***** Data excerpts

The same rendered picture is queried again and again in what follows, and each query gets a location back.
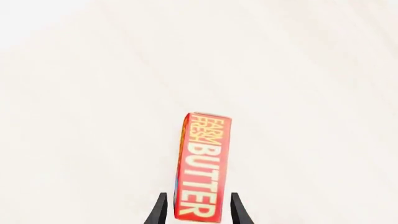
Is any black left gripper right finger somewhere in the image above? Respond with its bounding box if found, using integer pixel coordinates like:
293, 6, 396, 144
230, 192, 257, 224

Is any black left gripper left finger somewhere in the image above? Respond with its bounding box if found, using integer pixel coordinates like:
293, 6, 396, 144
143, 192, 169, 224

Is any red butter box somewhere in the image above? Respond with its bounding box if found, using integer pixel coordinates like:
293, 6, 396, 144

**********

§ Instructions for the task
What is the number of lines in the entries above that contain the word "like"? Answer with that number only.

§ Exercise answer
3